*Work instruction*:
An exact copy of the records is required, minus the pictures they hold.

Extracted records

☆ ☆ ☆ ☆

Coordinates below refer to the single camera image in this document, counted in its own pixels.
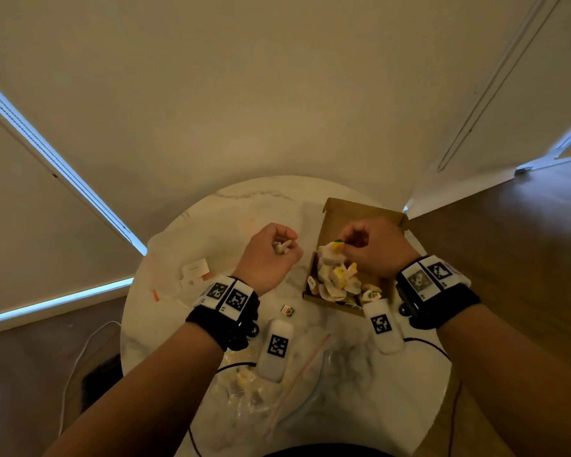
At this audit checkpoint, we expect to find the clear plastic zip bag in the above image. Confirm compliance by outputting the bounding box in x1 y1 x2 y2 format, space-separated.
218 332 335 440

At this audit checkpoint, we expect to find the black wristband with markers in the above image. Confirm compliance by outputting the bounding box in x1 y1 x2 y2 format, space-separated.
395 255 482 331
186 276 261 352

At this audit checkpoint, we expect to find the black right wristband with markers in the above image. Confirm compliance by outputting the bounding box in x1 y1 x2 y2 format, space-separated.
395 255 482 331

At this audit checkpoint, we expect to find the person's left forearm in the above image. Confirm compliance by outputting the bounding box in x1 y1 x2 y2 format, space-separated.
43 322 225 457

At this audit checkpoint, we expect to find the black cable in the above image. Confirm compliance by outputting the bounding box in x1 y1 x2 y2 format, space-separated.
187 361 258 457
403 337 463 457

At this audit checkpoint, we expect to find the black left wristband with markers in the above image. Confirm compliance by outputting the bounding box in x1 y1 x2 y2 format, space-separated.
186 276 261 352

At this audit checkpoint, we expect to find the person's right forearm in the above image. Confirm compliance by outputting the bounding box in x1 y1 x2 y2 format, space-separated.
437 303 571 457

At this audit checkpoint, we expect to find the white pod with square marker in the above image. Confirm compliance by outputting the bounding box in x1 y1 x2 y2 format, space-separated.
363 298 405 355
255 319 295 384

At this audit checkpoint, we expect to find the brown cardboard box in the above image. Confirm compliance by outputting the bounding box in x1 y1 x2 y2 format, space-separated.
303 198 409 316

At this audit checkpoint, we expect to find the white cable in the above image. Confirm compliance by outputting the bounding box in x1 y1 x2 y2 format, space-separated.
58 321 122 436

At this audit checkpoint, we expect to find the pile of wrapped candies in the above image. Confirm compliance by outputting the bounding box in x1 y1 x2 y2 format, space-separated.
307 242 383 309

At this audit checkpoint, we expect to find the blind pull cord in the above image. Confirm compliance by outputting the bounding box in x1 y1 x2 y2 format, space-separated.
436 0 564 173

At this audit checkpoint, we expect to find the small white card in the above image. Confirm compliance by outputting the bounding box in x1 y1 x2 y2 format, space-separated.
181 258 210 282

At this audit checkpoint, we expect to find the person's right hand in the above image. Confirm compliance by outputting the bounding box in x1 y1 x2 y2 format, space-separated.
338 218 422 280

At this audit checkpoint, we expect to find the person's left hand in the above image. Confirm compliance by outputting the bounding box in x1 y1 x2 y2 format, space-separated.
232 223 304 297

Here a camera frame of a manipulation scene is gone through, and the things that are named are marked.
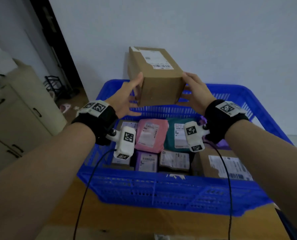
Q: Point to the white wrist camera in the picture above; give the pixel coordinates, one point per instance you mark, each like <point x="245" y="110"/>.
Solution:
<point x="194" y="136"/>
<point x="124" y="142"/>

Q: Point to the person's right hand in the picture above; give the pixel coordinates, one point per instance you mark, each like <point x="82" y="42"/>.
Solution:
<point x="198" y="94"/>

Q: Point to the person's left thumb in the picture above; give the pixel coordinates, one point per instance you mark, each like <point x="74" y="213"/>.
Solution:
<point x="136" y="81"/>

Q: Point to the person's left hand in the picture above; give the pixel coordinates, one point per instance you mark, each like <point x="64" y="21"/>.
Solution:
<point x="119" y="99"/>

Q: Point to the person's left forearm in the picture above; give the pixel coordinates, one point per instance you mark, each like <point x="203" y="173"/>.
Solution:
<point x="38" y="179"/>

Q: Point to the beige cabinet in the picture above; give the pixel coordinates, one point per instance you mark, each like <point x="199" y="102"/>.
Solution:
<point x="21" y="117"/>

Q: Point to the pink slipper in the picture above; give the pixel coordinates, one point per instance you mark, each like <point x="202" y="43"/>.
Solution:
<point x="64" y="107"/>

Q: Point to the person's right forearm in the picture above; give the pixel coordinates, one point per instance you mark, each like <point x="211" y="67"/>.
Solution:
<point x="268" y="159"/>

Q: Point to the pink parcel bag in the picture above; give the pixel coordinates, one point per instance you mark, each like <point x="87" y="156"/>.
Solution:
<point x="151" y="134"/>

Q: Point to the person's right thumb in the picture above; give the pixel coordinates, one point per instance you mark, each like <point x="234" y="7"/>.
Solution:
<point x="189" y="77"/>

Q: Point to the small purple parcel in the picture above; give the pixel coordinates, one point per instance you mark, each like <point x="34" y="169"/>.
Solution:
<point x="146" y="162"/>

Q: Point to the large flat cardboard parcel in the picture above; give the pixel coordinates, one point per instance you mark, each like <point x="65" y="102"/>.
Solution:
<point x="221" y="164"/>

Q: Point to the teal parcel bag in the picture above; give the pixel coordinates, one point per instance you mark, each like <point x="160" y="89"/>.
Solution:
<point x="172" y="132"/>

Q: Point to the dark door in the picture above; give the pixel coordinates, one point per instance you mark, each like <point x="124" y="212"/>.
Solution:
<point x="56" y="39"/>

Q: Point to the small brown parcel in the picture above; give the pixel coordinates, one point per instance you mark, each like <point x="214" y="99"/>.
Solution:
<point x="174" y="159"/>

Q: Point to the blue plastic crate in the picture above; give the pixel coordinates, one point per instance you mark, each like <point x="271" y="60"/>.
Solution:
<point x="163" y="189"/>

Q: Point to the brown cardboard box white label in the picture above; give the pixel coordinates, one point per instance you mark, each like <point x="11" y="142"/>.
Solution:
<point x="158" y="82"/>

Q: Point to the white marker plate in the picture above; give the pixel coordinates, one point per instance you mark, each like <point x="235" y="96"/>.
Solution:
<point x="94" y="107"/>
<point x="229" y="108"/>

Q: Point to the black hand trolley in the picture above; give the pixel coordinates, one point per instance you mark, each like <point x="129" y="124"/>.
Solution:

☆ ☆ ☆ ☆

*Response to this task*:
Coordinates below refer to the single camera image in this document, counted in its own pixels.
At this audit checkpoint, we expect to find the clear plastic zip bag in the above image. Confirm compliance by outputting the bounding box in x1 y1 x2 y2 format, space-separated.
218 332 335 440

At this audit checkpoint, we expect to find the black wristband with markers in the above image. Confirm compliance by outputting the bounding box in x1 y1 x2 y2 format, space-separated.
395 255 482 331
186 276 261 352

At this audit checkpoint, we expect to find the black right wristband with markers in the above image. Confirm compliance by outputting the bounding box in x1 y1 x2 y2 format, space-separated.
395 255 482 331

At this audit checkpoint, we expect to find the person's left forearm in the above image. Confirm compliance by outputting the bounding box in x1 y1 x2 y2 format, space-separated.
43 322 225 457

At this audit checkpoint, we expect to find the black cable in the above image. Confirm compliance by outputting the bounding box in x1 y1 x2 y2 format, space-separated.
187 361 258 457
403 337 463 457

At this audit checkpoint, we expect to find the black left wristband with markers in the above image. Confirm compliance by outputting the bounding box in x1 y1 x2 y2 format, space-separated.
186 276 261 352

At this audit checkpoint, we expect to find the person's right forearm in the above image. Confirm compliance by outputting the bounding box in x1 y1 x2 y2 format, space-separated.
437 303 571 457

At this audit checkpoint, we expect to find the white pod with square marker in the above image. Confirm compliance by outputting the bounding box in x1 y1 x2 y2 format, space-separated.
363 298 405 355
255 319 295 384

At this audit checkpoint, we expect to find the brown cardboard box in the above image. Confirm compliance by outputting the bounding box in x1 y1 x2 y2 format, space-separated.
303 198 409 316

At this audit checkpoint, we expect to find the white cable in the above image. Confirm compliance by outputting the bounding box in x1 y1 x2 y2 format, space-separated.
58 321 122 436

At this audit checkpoint, we expect to find the pile of wrapped candies in the above image. Confirm compliance by outputting the bounding box in x1 y1 x2 y2 format, space-separated.
307 242 383 309

At this audit checkpoint, we expect to find the blind pull cord in the above image. Confirm compliance by outputting the bounding box in x1 y1 x2 y2 format, space-separated.
436 0 564 173

At this audit checkpoint, we expect to find the small white card in the above image. Confirm compliance by outputting the bounding box in x1 y1 x2 y2 format, space-separated.
181 258 210 282

At this audit checkpoint, we expect to find the person's right hand in the above image. Confirm compliance by outputting the bounding box in x1 y1 x2 y2 format, space-separated.
338 218 422 280

At this audit checkpoint, we expect to find the person's left hand in the above image. Confirm compliance by outputting the bounding box in x1 y1 x2 y2 format, space-separated.
232 223 304 297

Here a camera frame of a manipulation scene is gone through, and the things that are named are marked.
Q: Point to the white wrist camera in the picture above; give the pixel coordinates, one point per instance you mark, each like <point x="245" y="110"/>.
Solution:
<point x="194" y="136"/>
<point x="124" y="142"/>

Q: Point to the person's right hand in the picture above; give the pixel coordinates, one point per instance you mark, each like <point x="82" y="42"/>.
Solution:
<point x="198" y="94"/>

Q: Point to the person's left thumb in the picture above; give the pixel coordinates, one point per instance you mark, each like <point x="74" y="213"/>.
Solution:
<point x="136" y="81"/>

Q: Point to the person's left hand in the picture above; give the pixel coordinates, one point per instance you mark, each like <point x="64" y="21"/>.
Solution:
<point x="119" y="99"/>

Q: Point to the person's left forearm in the picture above; give the pixel coordinates, one point per instance you mark, each like <point x="203" y="173"/>.
Solution:
<point x="38" y="179"/>

Q: Point to the beige cabinet in the picture above; give the pixel coordinates, one point per instance you mark, each like <point x="199" y="102"/>.
Solution:
<point x="21" y="117"/>

Q: Point to the pink slipper in the picture above; give the pixel coordinates, one point per instance you mark, each like <point x="202" y="43"/>.
Solution:
<point x="64" y="107"/>

Q: Point to the person's right forearm in the picture above; give the pixel coordinates, one point per instance you mark, each like <point x="211" y="67"/>.
Solution:
<point x="268" y="159"/>

Q: Point to the pink parcel bag in the picture above; give the pixel coordinates, one point per instance you mark, each like <point x="87" y="156"/>.
Solution:
<point x="151" y="134"/>

Q: Point to the person's right thumb in the picture above; give the pixel coordinates, one point per instance you mark, each like <point x="234" y="7"/>.
Solution:
<point x="189" y="77"/>

Q: Point to the small purple parcel in the picture above; give the pixel coordinates, one point per instance you mark, each like <point x="34" y="169"/>.
Solution:
<point x="146" y="162"/>

Q: Point to the large flat cardboard parcel in the picture above; give the pixel coordinates, one point per instance you mark, each like <point x="65" y="102"/>.
Solution:
<point x="221" y="164"/>

Q: Point to the teal parcel bag in the picture above; give the pixel coordinates, one point per instance you mark, each like <point x="160" y="89"/>.
Solution:
<point x="172" y="132"/>

Q: Point to the dark door in the picture above; give the pixel coordinates, one point per instance you mark, each like <point x="124" y="212"/>.
Solution:
<point x="56" y="39"/>

Q: Point to the small brown parcel in the picture above; give the pixel coordinates, one point per instance you mark, each like <point x="214" y="99"/>.
Solution:
<point x="174" y="159"/>

Q: Point to the blue plastic crate in the picture above; give the pixel coordinates, one point per instance you mark, each like <point x="271" y="60"/>.
Solution:
<point x="163" y="189"/>

Q: Point to the brown cardboard box white label in the picture above; give the pixel coordinates, one point per instance you mark, each like <point x="11" y="142"/>.
Solution:
<point x="158" y="82"/>

Q: Point to the white marker plate in the picture above; give the pixel coordinates, one point per instance you mark, each like <point x="235" y="96"/>.
Solution:
<point x="94" y="107"/>
<point x="229" y="108"/>

Q: Point to the black hand trolley in the picture above; give the pixel coordinates, one point per instance you mark, each like <point x="129" y="124"/>.
Solution:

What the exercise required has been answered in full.